Naturally, Tsuneo ends up taking a job from Josee’s grandma to supervise the girl, with instructions not to take her out of the house. Equally naturally, the youngsters’ hostility thaws, and they start chastely bending the rules and going out. When it comes to creating conflict, the film turns to love rivalries, with Josee butting heads with Tsuneo’s girl-next-door best friend, while the boy stays dully oblivious. But many television anime handle such stock situations with more humour and freshness.
Indeed, there’s little fresh about Josee. 2018 anime film I Want to Eat Your Pancreas had a more problematic take on disability – in that film, a bubbly, terminally ill girl latched onto a charmless boy – yet it was deeper felt, and engaged with the girl’s perspective more than Josee ever does. In this film, there’s a pivotal scene where Josee visits a beach for the first time, burying herself in sand and surf, but it’s all framed through the able-bodied Tsuneo’s eyes.
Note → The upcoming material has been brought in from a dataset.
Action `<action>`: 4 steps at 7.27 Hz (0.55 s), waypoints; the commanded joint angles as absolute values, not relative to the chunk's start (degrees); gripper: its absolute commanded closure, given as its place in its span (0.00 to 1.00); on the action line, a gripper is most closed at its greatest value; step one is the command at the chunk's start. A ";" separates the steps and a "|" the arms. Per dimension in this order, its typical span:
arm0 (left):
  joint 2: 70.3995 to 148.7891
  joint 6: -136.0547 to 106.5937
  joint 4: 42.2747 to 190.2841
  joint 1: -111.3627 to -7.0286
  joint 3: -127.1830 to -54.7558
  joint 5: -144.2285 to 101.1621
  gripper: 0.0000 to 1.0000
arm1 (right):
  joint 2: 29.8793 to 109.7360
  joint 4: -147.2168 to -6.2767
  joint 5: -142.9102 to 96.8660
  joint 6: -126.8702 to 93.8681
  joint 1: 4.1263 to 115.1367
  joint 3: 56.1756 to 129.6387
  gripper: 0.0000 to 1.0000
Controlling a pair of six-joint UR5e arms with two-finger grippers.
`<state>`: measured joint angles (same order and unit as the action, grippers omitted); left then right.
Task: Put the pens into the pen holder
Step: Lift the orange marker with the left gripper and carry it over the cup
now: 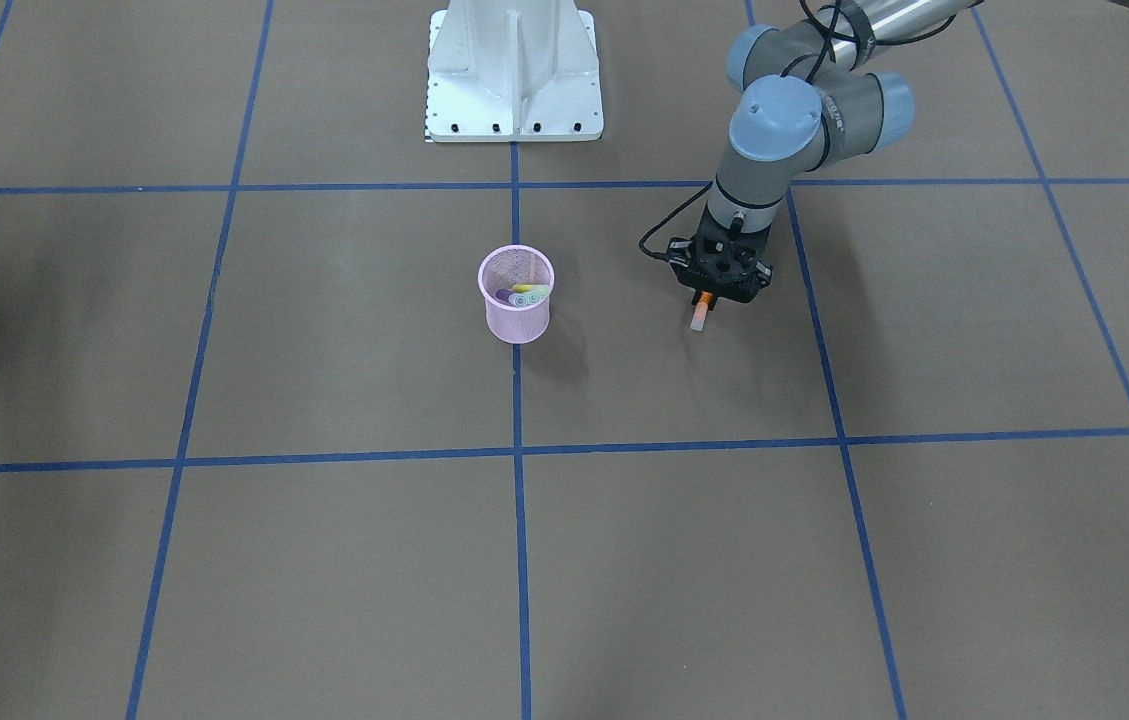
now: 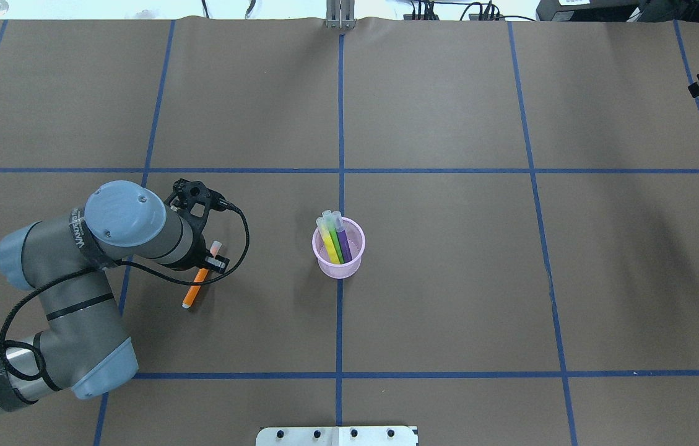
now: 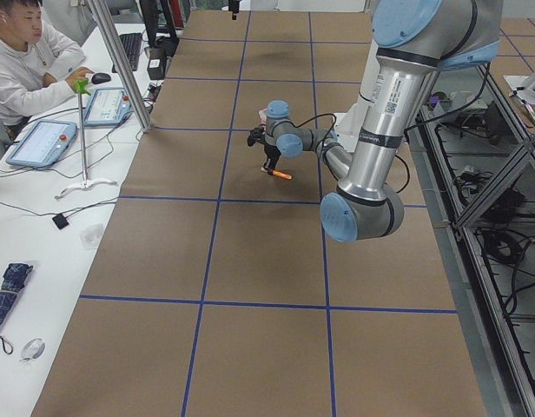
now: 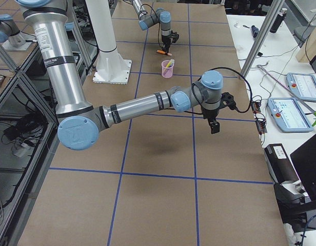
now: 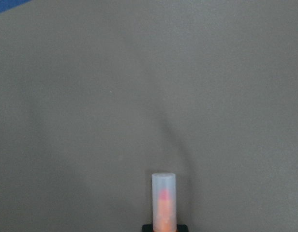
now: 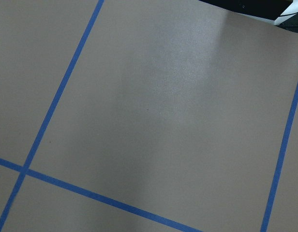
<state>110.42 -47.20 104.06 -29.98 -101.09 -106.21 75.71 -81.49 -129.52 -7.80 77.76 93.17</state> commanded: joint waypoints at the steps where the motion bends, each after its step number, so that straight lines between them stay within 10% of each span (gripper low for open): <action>1: 111.35 -47.28 105.37 -30.49 -107.97 -105.48 1.00 | 75.94 -81.56 -129.64 -7.73 77.78 92.73 0.00; 4: 113.90 -49.82 128.00 -30.24 -108.37 -100.64 1.00 | 81.29 -81.39 -129.20 -3.72 80.85 90.55 0.00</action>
<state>113.25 -48.40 119.97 -30.33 -108.53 -101.46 79.33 -81.44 -129.41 -6.36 79.47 92.28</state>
How much more powerful the scene could have been, had it been expressed though Josee’s perspective, using the pliability of animation. Instead, Josee only gets one rather cutesy dream scene, when she imagines herself swimming beneath the ocean. The dream links to a subplot about Josee rewriting The Little Mermaid and later performing her version to an audience. This performance is one of the better scenes, but that’s because of the strength of the fantasy story, not of the risibly heavy-handed metaphor that the film pushes.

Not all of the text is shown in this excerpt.